Abstract
Introduction
Circulating tumour human papillomavirus DNA (ctHPVDNA) is an emerging tool to assess post‐treatment response in patients with HPV+ oropharyngeal squamous cell carcinoma (OPSCC). Its use is not a standard practice, however, with interval F‐18 FDG PET/CT and fiberoptic examination preferred. Post‐treatment PET/CT at 3 months has a low positive predictive value (PPV), especially in patients with HPV+ OPSCC treated with (chemo)radiation therapy (CRT). We aimed to compare 3–6 month post‐treatment PET/CT and ctHPVDNA test results to determine the most effective option for post‐treatment response assessment.
Methods
Patients with HPV+ OPSCC that underwent commercially available ctHPVDNA blood testing after curative intent treatment were identified. Demographic, clinical, treatment, surveillance and oncologic outcome information were collected for each patient. Specificity and false positive rate were calculated for post‐treatment PET/CT and ctHPVDNA.
Results
80% of patients had Stage I disease. 52% of the population was treated with definitive chemoradiation (43%) or accelerated radiation (9%), with the remaining patients treated with transoral robotic surgery (TORS) +/− risk‐adapted adjuvant therapy. In total, 25 patients underwent ctHPVDNA testing and PET/CT at 3–6 months after finishing treatment. At 3–6 months post‐treatment, specificity of ctHPVDNA and PET/CT was 96% and 56%, correlating to false positive rates of 4% and 44%, respectively.
Conclusions
ctHPVDNA is more reliable than PET/CT following treatment in patients with HPV+ OPSCC, and its incorporation in post‐treatment response assessment will decrease the rate of anxiety over persistent disease and lead to a decrease in unnecessary medical procedures, including completion of neck dissection.

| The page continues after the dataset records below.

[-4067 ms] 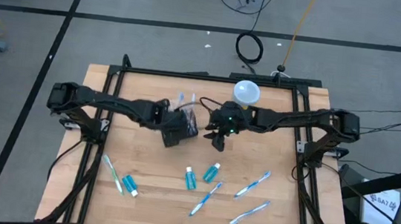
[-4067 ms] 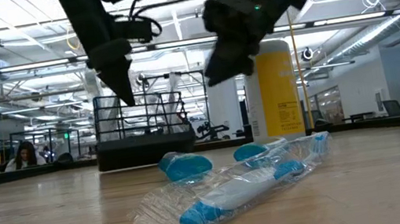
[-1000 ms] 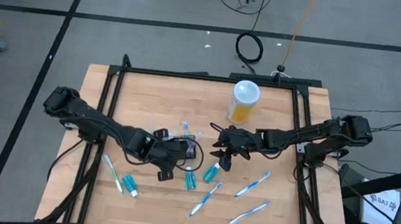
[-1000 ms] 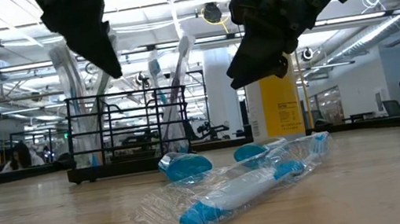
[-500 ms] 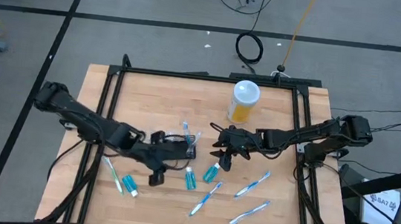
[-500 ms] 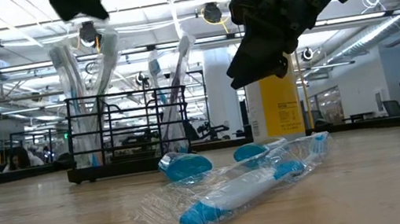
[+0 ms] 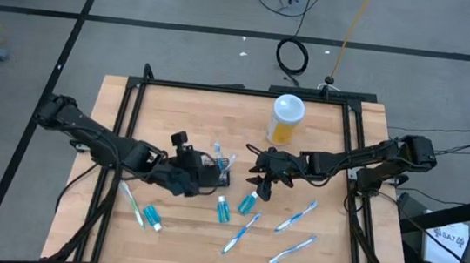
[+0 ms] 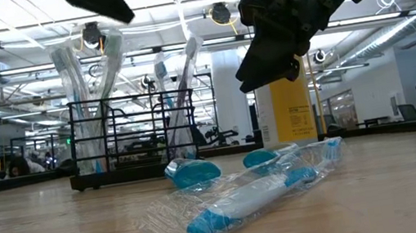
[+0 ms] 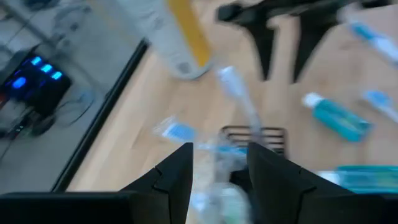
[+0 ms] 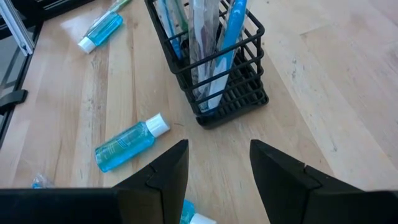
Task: Pick & Place toothbrushing station
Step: Put the top right mouthwash bottle into the black wire organizer
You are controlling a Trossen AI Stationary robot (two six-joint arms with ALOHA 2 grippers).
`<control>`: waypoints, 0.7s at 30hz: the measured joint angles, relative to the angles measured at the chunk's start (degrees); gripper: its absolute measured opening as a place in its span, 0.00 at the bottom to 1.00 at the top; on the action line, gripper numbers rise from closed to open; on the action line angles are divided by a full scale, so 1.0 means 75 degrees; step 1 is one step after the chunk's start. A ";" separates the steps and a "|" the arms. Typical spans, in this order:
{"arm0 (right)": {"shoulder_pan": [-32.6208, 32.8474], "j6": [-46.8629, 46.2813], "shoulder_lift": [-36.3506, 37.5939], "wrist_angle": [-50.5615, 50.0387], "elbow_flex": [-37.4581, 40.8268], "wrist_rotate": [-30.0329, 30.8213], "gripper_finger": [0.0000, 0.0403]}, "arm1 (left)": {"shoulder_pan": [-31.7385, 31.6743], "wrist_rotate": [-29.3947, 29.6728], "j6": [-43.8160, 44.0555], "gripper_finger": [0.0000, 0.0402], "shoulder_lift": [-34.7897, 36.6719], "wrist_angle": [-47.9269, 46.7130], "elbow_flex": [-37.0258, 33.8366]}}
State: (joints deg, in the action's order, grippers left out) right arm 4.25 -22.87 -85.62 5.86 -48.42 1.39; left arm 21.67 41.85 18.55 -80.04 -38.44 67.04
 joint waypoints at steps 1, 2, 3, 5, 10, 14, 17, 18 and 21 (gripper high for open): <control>0.0000 0.0000 0.0000 -0.0002 0.0000 0.0000 0.41 | -0.0100 0.0047 0.0120 0.39 -0.0067 -0.0011 -0.0017; 0.0000 0.0000 0.0000 -0.0002 0.0000 0.0001 0.41 | -0.0190 0.0075 0.0210 0.39 -0.0123 -0.0043 -0.0017; 0.0000 -0.0003 0.0000 0.0000 0.0000 0.0002 0.41 | -0.0269 0.0066 0.0297 0.39 -0.0175 -0.0181 -0.0017; 0.0000 -0.0003 0.0000 -0.0002 0.0000 0.0003 0.41 | -0.0415 -0.0142 0.0421 0.39 -0.0295 -0.0380 -0.0029; 0.0000 -0.0003 0.0000 -0.0002 0.0000 0.0001 0.41 | -0.0550 -0.0766 0.0799 0.39 -0.0434 -0.0784 -0.0029; 0.0000 -0.0003 0.0000 -0.0005 0.0000 0.0001 0.41 | -0.0551 -0.0745 0.1263 0.39 -0.0432 -0.1365 -0.0026; 0.0000 -0.0003 0.0000 -0.0005 0.0000 0.0003 0.41 | -0.0522 -0.0752 0.1405 0.39 -0.0426 -0.1511 -0.0026; 0.0000 -0.0003 0.0000 -0.0005 0.0000 0.0003 0.41 | -0.0493 -0.0757 0.1363 0.39 -0.0424 -0.1479 -0.0026; 0.0000 -0.0003 0.0000 -0.0005 0.0000 0.0003 0.41 | -0.0414 -0.0747 0.1310 0.39 -0.0424 -0.1455 -0.0026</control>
State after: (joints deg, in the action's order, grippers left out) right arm 4.25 -22.90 -85.62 5.82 -48.42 1.41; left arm 18.57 36.25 28.37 -83.22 -49.35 66.85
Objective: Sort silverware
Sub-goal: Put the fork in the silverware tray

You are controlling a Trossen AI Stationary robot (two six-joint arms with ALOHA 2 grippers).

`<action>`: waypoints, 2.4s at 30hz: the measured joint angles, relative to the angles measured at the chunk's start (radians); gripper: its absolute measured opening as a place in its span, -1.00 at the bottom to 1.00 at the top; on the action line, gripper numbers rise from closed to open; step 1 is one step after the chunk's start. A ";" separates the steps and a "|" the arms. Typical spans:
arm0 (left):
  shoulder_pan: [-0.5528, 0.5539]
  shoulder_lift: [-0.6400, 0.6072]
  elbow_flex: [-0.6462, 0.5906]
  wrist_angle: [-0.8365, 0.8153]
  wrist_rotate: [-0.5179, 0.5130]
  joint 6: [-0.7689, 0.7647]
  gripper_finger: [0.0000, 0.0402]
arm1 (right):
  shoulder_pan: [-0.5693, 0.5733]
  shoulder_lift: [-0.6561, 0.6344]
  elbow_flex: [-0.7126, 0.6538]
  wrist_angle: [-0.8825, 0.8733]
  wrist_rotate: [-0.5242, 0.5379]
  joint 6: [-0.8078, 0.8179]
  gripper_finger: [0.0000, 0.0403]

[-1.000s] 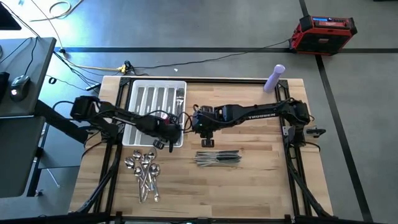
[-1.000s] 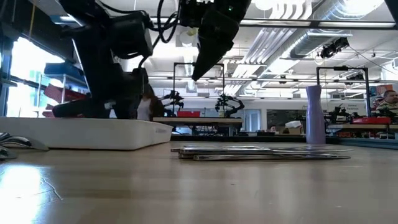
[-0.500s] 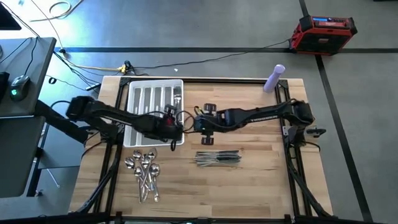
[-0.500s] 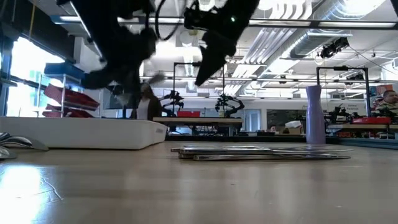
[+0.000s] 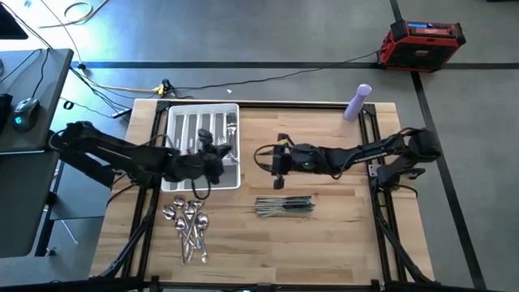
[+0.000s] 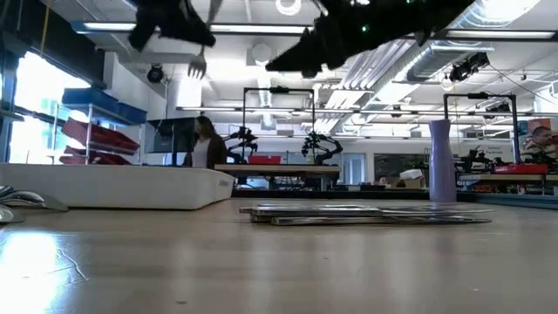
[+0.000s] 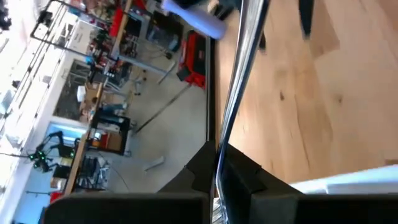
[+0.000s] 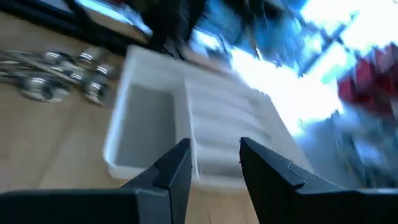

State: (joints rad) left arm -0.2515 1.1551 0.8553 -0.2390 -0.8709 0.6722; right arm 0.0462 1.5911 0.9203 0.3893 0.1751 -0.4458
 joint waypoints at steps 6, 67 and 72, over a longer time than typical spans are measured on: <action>0.002 0.064 -0.008 0.103 0.044 0.028 -1.00 | 0.059 -0.002 0.037 0.083 -0.135 -0.232 -0.40; -0.135 0.055 -0.007 -0.703 -0.340 -1.073 -0.62 | -0.112 0.528 0.473 0.088 0.101 -0.417 -1.00; -0.158 0.055 -0.007 -0.724 -0.342 -1.120 -0.62 | -0.130 0.659 0.590 0.010 0.234 -0.458 -1.00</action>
State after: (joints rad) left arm -0.4095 1.2098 0.8478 -0.9625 -1.2129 -0.4476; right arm -0.0842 2.2499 1.5107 0.3989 0.4092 -0.9034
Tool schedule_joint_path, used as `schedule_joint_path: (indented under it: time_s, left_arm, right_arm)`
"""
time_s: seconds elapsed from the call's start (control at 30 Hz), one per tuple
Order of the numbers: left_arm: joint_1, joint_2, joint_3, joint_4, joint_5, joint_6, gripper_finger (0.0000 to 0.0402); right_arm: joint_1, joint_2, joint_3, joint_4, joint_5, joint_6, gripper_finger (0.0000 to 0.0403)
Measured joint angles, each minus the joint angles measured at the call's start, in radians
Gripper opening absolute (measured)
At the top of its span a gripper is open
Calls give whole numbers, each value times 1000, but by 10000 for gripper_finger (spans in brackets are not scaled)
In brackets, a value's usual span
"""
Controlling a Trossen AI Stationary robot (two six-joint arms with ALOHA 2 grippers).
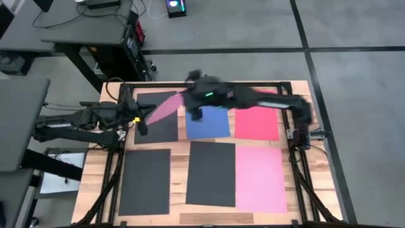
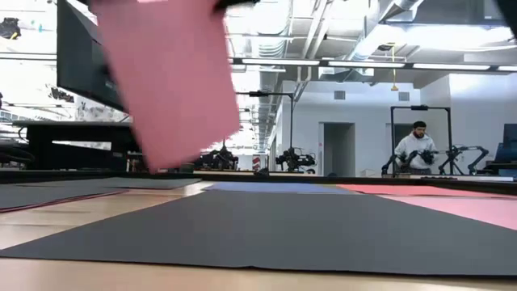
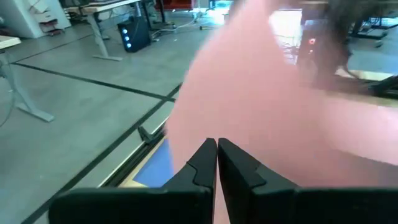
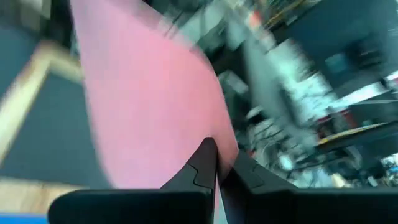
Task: Organize paper
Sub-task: Stack the pink paper on top of the pink paper
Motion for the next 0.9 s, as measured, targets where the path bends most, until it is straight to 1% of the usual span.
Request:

Keywords: Circulating tumour DNA, HPV, oropharyngeal cancer, PET/CT, surveillance
Circulating tumour human papillomavirus DNA (ctHPVDNA) is an emerging tool to assess post‐treatment response in patients with HPV+ oropharyngeal squamous cell carcinoma (OPSCC). This study highlights the benefits of this test in post‐treatment response assessment and offers a strategy for its incorporation into clinical practice.

Introduction
Patients with human papillomavirus (HPV)‐positive oropharyngeal squamous cell carcinoma (OPSCC) have superior outcomes compared to HPV‐negative patients, 1 and as a result, effective and reliable post‐treatment response assessment is of paramount importance. In lieu of completion of neck dissection after definitive (chemo)radiation, post‐treatment surveillance consists of fiberoptic examination and F‐18 fluorodeoxyglucose (FDG) PET/CT. 2 The National Comprehensive Cancer Network (NCCN) recommends delaying PET/CT until after 12 weeks given its poor positive predictive value (PPV). 3 , 4
Two retrospective studies have focused on the question of PET/CT utilisation at 3 months after definitive radiation therapy with or without chemotherapy in HPV‐positive oropharyngeal cancers. Both studies reported poor positive predictive value of F‐18 FDG PET/CT at 3 months, 5 , 6 which is especially the case for HPV+ OPSCC (compared to HPV‐ OPSCC). 5 Conversely, plasma circulating tumour HPV DNA (ctHPVDNA) is a sensitive and specific biomarker of HPV‐positive OPSCC, with reported PPV and negative predictive value (NPV) of 94% and 100%, respectively. 7
Current NCCN guidelines recommend post‐treatment surveillance of F‐18 FDG PET/CT at 3–6 months only, with additional imaging reserved for patients with ‘worrisome or equivocal signs/symptoms’. If clinical suspicion for recurrent or residual disease is high, pathologic confirmation is necessary. 3 With a current focus on treatment de‐intensification in HPV‐positive OPSCC, it is important to characterise the optimal response assessment strategy, so as to avoid the morbidity of undergoing an unnecessary post (chemo)RT neck dissection.
We decided to evaluate the clinical utility of ctHPVDNA after definitive treatment of HPV‐positive OPSCC and compare it to standard‐of‐care PET/CT evaluation.
Materials and Methods
Our clinic at Oregon Health & Science University completed an Institutional Review Board (IRB)‐approved retrospective review to highlight our experience of ctHPVDNA detection in patients diagnosed with HPV‐positive OPSCC through the utilisation of a commercially available ctHPVDNA detection kit to identify an optimal treatment response assessment strategy. Given the retrospective nature of this study, and after meeting all criteria mandated by the IRB, informed consent was waived. Patients selected for analysis included HPV+ OPSCC patients treated definitively with chemoradiotherapy, accelerated radiotherapy, or surgery with adjuvant (chemo)radiation as needed for adverse pathologic features. All patients must have completed at least one commercially available ctHPVDNA test after treatment.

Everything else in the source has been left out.